Entourée de ses frères et de son fils aîné, Sylvie se débat frénétiquement contre les tentacules du système judiciaire et fait de ce combat le leitmotiv de sa vie.
Le spectateur assiste alors à la lente descente aux enfers de cette famille délurée, composée de bric et de broc.
Porté par une dynamique filmique au rythme saccadé et aux plans haletants, souffle court et cou tendu, il est balloté d’émotion en émotion.
Tout au long du film, le spectateur est tiraillé entre la raison de cet évènement, résultat du train de vie chaotique de Sylvie et de cet arrachement, où l’amour familial n’a plus la place centrale.
Delphine Deloget approche avec habileté et dextérité ce sujet sensible en floutant la tranchée entre bon et mauvais.
Cette binarité est questionnée tout au long du film grâce à l’éventail de ressentis des différentes parties, projetés sur le spectateur.
D’un coté, la détresse réelle des organismes sociaux en manque de moyens, d’outils et de personnel.
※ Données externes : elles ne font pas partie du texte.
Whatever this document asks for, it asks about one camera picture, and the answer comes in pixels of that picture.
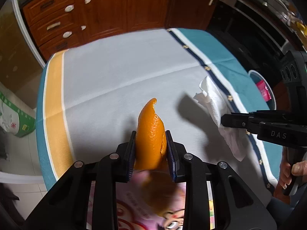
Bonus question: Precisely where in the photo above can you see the white tissue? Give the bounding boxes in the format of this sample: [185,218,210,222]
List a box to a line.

Dotés des meilleures intentions, ils sont étiquetés du motif honorable d’aider les enfants envers et contre tout.
C’est une étiquette qui semble pourtant bien lourde à porter.
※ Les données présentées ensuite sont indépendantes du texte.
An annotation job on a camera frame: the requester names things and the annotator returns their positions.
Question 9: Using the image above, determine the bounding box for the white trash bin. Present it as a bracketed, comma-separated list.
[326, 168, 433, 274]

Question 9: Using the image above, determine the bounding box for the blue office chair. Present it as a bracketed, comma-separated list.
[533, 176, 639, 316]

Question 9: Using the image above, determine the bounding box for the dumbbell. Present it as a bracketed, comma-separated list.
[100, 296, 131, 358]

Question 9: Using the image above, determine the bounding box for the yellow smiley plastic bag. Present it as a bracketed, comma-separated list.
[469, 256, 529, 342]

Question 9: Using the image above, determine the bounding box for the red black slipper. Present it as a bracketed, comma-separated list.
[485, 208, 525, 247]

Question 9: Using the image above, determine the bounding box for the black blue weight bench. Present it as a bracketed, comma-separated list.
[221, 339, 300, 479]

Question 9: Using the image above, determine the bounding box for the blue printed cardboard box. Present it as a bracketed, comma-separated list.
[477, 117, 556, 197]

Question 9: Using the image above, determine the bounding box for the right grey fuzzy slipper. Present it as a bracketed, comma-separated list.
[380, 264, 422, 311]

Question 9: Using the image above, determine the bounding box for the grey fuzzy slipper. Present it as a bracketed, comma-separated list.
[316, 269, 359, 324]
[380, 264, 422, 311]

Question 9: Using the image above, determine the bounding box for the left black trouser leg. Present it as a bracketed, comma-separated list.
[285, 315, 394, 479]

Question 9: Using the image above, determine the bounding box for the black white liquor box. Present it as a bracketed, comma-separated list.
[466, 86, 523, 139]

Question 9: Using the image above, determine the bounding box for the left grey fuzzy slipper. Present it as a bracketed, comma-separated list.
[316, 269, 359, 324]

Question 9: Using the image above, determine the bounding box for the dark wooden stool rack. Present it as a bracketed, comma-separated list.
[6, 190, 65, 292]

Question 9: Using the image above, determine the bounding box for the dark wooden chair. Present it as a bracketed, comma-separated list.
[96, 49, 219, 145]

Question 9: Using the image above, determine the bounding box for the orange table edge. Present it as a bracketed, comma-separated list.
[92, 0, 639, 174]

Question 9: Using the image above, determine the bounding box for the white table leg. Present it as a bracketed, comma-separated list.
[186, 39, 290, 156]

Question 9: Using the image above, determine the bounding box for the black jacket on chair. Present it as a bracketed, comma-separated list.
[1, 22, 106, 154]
On ne peut s’empêcher de remarquer la maladresse grossière de certains échanges, complètement dénué d’empathie, vis à vis de Sylvie et sa famille.
La froideur du système judiciaire et de ses décisions implacables et irréversibles est également soulignée.
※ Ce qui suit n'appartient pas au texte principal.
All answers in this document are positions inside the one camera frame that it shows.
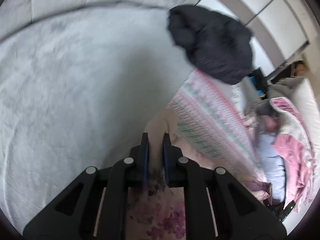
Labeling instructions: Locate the pink floral beige garment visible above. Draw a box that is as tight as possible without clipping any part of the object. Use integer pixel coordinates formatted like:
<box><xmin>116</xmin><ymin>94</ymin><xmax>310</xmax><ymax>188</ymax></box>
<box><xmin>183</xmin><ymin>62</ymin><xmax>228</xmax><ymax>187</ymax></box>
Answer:
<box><xmin>126</xmin><ymin>109</ymin><xmax>185</xmax><ymax>239</ymax></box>

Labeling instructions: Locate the pink striped knit garment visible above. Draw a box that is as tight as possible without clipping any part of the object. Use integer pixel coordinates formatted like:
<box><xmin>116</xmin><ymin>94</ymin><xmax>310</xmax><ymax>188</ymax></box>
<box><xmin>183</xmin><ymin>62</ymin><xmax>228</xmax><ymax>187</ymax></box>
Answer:
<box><xmin>168</xmin><ymin>70</ymin><xmax>266</xmax><ymax>181</ymax></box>

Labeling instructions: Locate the grey fleece bed cover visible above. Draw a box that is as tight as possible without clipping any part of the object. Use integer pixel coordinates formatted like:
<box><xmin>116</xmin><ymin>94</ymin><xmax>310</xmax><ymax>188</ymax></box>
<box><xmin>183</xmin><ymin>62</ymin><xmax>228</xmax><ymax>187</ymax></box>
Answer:
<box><xmin>1</xmin><ymin>7</ymin><xmax>192</xmax><ymax>232</ymax></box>

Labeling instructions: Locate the light blue garment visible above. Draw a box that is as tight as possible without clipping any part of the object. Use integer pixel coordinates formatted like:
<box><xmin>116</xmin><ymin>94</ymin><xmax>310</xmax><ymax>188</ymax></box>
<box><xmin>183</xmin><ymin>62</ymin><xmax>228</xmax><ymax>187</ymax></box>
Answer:
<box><xmin>256</xmin><ymin>133</ymin><xmax>286</xmax><ymax>204</ymax></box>

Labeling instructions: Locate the pink white floral blanket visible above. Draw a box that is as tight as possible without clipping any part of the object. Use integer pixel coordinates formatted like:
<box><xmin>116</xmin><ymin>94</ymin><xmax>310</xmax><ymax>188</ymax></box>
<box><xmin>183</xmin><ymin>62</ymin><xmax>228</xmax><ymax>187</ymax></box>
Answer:
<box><xmin>270</xmin><ymin>97</ymin><xmax>315</xmax><ymax>212</ymax></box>

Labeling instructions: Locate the black puffy jacket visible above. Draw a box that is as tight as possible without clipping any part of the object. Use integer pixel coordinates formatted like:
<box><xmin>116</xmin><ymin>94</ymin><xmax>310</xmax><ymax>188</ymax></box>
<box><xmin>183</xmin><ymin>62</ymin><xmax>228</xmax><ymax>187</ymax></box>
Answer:
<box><xmin>168</xmin><ymin>5</ymin><xmax>253</xmax><ymax>85</ymax></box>

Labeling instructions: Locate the white folded duvet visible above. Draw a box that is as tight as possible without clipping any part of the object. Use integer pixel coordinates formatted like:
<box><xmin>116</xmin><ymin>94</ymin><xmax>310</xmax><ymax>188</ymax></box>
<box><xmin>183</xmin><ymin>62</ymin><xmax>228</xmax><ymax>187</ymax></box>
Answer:
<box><xmin>267</xmin><ymin>76</ymin><xmax>317</xmax><ymax>143</ymax></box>

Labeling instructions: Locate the white sliding door wardrobe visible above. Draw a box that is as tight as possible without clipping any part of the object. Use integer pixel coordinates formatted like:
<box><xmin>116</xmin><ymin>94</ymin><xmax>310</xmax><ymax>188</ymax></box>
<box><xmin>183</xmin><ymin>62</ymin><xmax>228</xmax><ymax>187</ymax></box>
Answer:
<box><xmin>198</xmin><ymin>0</ymin><xmax>309</xmax><ymax>76</ymax></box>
Le fil rouge du film l’explique à demi mot comme une conséquence à la cruauté, le manque de confiance et la violence auxquels les travailleurs sociaux sont confrontés individuellement dans leur travail quotidien.
De l’autre côté, nous avons Sylvie, une rebelle qui crée hors des cadres.
Aimante, sensible, décidée, protectrice, impulsive, désespérée, humaine… elle ne laisse rien au hasard.
Elle revient sans arrêt avec une nouvelle initiative pour récupérer son fils mais ses tentatives se heurtent inlassablement à un système procédurier et froid, sans faille.
Paradoxalement, Sylvie qui puise la force de son caractère dans ses combats, perd peu à peu ses plumes dans cette bataille où elle est toujours trop et en même temps jamais assez.
Et enfin entre les deux parties, il y a les sables mouvants.
Cette image très juste, évoquée d’ailleurs dans le film, exprime la complexité du choix entre la lutte et l’abandon. Dans ce duel dangereux, chaque mouvement est précis, doté d’un but et peut avoir des conséquences désastreuses.
Et dans chacune des scènes, la question centrale du film résonne : Qui est à même de prendre la meilleure décision concernant l’avenir d’un enfant ?
Finalement, des velléités de réponses sont apportées mais le choix reste suspendu car le but de Delphine Deloget n’est pas de prendre position mais bel et bien de mettre en lumière les différents points de vue qui articule ce drame.
Le jeu impressionnant de Virginie Effira et les vérités fracassantes abordées dans cette œuvre emportent le spectateur dans un voyage tout en soubresauts émus et graves, qui relativise constamment les perspectives les plus assurées.